Gord Steeves announced that as mayor he would buy two drones, at a price of about $35,000 each, to help in police investigations, and to alleviate the burden placed on the city's police helicopter.

“This is a cost-effective way to augment the services provided by the Winnipeg Police Service helicopter,” Steeves said in a statement. “By using UAVs, we can improve safety for everyone.”

The increasingly common use of UAVs has raised serious privacy questions across Canada. A recent incident in which a Vancouver resident found his highrise apartment being spied on by such a drone prompted serious debate about personal boundaries and Canadian privacy laws. One expert said that unless the drone captures images of a resident naked, there isn't much police can do.
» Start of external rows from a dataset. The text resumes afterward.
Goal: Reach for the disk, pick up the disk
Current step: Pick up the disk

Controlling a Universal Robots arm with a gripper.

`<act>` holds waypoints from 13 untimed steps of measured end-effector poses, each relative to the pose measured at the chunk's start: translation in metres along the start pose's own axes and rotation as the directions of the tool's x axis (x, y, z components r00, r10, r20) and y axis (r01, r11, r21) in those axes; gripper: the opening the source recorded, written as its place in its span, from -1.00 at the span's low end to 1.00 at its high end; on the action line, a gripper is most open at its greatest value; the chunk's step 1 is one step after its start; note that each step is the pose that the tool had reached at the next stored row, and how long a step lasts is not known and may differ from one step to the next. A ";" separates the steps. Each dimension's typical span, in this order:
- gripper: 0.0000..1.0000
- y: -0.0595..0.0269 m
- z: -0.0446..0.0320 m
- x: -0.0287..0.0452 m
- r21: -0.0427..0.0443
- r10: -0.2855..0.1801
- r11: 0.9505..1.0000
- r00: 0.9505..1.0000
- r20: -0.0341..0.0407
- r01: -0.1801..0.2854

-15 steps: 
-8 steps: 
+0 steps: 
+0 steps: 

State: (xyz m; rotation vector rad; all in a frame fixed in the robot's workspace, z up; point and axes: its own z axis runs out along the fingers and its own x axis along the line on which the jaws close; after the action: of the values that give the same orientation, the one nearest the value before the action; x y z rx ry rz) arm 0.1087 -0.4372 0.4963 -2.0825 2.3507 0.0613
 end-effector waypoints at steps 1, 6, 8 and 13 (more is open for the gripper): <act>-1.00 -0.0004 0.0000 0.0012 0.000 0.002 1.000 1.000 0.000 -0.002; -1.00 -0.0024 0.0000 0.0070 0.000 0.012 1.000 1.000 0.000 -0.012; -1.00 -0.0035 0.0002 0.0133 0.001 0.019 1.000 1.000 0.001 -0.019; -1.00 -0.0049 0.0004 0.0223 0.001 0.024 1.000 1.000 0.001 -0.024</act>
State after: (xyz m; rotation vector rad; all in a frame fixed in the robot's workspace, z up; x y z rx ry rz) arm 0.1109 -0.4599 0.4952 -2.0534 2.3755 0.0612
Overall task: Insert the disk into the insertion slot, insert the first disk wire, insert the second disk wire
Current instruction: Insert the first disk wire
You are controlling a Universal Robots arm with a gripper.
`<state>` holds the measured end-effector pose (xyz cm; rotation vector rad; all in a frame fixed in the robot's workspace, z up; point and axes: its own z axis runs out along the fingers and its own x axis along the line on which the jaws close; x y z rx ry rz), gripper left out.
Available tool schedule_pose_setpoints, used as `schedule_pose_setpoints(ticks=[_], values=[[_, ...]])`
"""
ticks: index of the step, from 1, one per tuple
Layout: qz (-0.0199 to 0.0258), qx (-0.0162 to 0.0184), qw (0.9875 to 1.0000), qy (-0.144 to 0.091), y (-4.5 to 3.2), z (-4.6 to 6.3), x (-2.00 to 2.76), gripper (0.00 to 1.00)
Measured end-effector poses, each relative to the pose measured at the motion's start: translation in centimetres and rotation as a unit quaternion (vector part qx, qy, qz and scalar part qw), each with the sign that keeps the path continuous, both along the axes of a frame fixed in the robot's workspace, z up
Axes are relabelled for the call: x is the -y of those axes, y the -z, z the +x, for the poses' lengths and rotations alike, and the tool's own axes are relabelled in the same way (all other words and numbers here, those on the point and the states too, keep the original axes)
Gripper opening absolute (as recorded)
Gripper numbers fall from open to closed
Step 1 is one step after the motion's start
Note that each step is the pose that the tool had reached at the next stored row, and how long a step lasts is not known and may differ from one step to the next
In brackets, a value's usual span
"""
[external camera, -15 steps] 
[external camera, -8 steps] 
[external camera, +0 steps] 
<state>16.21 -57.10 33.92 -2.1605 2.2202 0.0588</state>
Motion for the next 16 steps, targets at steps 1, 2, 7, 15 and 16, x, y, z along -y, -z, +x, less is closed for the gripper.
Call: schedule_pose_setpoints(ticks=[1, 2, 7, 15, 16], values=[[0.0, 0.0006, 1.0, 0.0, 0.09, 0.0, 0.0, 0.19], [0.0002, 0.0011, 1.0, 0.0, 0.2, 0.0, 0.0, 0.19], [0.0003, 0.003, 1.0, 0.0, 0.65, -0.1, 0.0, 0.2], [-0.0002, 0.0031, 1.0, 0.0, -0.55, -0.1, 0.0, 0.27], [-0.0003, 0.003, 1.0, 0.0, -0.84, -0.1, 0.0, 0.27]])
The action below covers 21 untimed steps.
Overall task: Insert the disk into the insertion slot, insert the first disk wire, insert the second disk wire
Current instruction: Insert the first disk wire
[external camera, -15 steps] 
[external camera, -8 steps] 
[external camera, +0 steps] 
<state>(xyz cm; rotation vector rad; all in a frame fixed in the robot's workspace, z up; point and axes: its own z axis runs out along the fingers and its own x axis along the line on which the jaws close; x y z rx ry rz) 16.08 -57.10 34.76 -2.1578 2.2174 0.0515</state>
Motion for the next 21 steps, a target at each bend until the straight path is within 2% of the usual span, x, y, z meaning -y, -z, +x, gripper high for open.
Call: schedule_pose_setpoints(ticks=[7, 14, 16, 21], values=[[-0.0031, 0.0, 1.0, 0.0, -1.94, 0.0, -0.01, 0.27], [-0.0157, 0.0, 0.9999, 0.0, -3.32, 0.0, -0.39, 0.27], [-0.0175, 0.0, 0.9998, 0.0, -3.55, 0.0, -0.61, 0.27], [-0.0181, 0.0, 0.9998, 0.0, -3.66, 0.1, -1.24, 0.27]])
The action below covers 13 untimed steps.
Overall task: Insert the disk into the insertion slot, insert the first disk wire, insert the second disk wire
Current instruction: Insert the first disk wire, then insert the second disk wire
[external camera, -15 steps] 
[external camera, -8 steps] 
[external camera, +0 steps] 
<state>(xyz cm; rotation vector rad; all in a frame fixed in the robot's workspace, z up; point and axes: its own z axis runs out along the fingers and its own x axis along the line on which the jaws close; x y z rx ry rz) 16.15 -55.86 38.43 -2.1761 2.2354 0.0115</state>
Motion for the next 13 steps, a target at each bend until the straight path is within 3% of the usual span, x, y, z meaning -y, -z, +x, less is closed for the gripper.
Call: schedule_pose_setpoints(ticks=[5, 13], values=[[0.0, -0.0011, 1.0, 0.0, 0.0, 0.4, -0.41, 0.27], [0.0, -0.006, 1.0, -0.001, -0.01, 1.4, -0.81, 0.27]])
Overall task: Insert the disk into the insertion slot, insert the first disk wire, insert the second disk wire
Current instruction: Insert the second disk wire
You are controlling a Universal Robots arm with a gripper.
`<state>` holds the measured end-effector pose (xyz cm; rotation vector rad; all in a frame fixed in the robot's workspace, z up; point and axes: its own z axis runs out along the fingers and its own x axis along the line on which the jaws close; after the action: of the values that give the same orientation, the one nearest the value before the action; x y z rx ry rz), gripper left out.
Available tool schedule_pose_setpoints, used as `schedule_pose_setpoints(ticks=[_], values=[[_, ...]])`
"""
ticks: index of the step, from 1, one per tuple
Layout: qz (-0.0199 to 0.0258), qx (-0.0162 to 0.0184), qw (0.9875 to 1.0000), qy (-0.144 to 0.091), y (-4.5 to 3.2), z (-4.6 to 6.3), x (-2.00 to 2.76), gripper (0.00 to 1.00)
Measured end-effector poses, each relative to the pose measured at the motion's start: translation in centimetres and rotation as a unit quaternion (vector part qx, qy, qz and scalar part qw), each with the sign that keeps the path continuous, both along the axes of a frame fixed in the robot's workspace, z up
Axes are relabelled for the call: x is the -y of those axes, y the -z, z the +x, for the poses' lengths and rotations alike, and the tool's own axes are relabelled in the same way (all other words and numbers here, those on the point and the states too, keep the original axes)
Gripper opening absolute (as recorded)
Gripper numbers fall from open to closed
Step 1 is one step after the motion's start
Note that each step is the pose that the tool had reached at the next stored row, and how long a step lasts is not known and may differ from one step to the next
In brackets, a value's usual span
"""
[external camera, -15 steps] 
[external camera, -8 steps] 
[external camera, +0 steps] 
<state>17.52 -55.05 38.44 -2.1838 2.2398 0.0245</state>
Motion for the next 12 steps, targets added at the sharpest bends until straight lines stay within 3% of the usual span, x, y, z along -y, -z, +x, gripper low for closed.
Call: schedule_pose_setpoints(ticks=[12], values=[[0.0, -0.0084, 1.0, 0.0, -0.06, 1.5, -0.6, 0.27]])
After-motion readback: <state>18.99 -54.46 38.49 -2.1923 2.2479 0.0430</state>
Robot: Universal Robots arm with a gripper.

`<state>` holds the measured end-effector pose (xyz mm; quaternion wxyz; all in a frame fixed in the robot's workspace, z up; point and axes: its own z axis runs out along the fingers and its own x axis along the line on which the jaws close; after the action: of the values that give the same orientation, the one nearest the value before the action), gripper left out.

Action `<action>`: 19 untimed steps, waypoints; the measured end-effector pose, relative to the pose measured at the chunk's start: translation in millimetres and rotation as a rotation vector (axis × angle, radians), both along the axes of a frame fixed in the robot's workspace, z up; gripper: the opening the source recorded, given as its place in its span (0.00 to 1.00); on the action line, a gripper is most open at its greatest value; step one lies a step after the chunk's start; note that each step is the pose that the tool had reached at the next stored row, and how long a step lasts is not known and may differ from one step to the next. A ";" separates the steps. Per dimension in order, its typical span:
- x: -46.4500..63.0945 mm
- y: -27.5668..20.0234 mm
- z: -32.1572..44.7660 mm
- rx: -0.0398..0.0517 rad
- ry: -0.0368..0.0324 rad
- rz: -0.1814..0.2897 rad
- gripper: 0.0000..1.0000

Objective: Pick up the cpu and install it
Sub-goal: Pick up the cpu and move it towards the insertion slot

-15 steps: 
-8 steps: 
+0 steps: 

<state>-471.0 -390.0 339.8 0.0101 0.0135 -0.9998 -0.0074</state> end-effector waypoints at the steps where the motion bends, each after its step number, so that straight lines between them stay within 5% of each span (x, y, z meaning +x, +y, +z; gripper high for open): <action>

“Privacy laws regulate what organizations can do with personal information or video or other surveillance they take of other people, or intrusions into their privacy," lawyer Ryan Berger told Yahoo Canada News. "But there’s very little regulating of what an individual can or cannot do.”

In the hands of police agencies, however, there are rules in place about what can be done and what can't be done. Official use of drones is governed by Transport Canada (while the Department of National Defence covers military use).

Under Transport Canada's Unmanned Aerial Vehicle policy, the devices must be maintained and operated by those who have obtained a Special Flight Operation Certificate (SFOC). That policy governs citizens and police groups alike.

Steeves said the Winnipeg drones would be used to investigate specific incidents and not deployed for general surveillance without a warrant or specific intent.

Drones used in other areas of the country could be an indication of what would be in store for the city.

The first Canadian police investigation to use the UAV, indeed the first such investigation in North America, was conducted by the Ontario Provincial Police in 2007, during a homicide investigation near Kenora.

The drone was used to collect photographic evidence in a remote area outside the northern Ontario city, which were later submitted as evidence in a trial.

Two years later, Saskatoon police announced that they had secured the use of a Draganfly X6 – a remote control helicopter capable of flying over crime scenes or traffic collisions and capture aerial images.

Since then, the use of drones has expanded through the RCMP, which currently deploys such devices across the prairies, in British Columbia and Atlantic Canada.

Most recently, RCMP in Nova Scotia announced they would deploy up to five UAVs, and the Yellowknife detachment announced securing their own UAV.

RCMP units have routinely secured SFOCs to use drones to take aerial images of vehicle collisions and crime scenes.

An outline released when B.C. Mounties began using drones in 2011 stated that without access to UAVs, collision reconstructionists were forced to arrange costly flyovers from traffic service helicopters.

Last year, Saskatchewan drones were used to rescue a man who had walked away from a rollover crash. CBC reported the man became lost in the woods, and was only able to be found thanks to the drone's infrared camera.

Ontario's Halton Regional Police once used a drone to uncover a secret rural farm growing $744,000 in illegal marijuana.

Perhaps most controversially, OPP reportedly used drones to monitor a tense highway blockade at the Tyendinaga First Nation, stating the devices were only used to take photographs and video of the scene.

Ann Cavoukian, Ontario’s information and privacy commissioner, has studied the issues raised by UAVs and in 2012 released a report calling the careful use of drones in society. She recommended that all use of drones by police, for the intention of "surreptitious surveillance," should require a warrant.

"Whether surveillance-enhanced UAVs are used by government or commercial entities, or model aircraft by private individuals, privacy issues must be addressed. The possibility of near-constant surveillance raises significant concerns related to the chilling effect this is likely to have on public life and individual freedom,” she wrote.

“As UAVs become more widely used, so too does the potential for widespread deployment of panoptic structures. UAV surveillance that intrudes on private settings and activities will require significant justification."

As drone use inevitably continues to expand in police activity, significant care must be taken to ensure checks and balances. But denying police the right to use the devices is not in the cards. Anyone and everyone are able to obtain their own drone these days. And police services are among the few who can put them to reasonable use, hobbyists aside.

Privacy laws are in place, but will need to evolve. That goes for everybody, but law enforcement agencies are at the top of the list.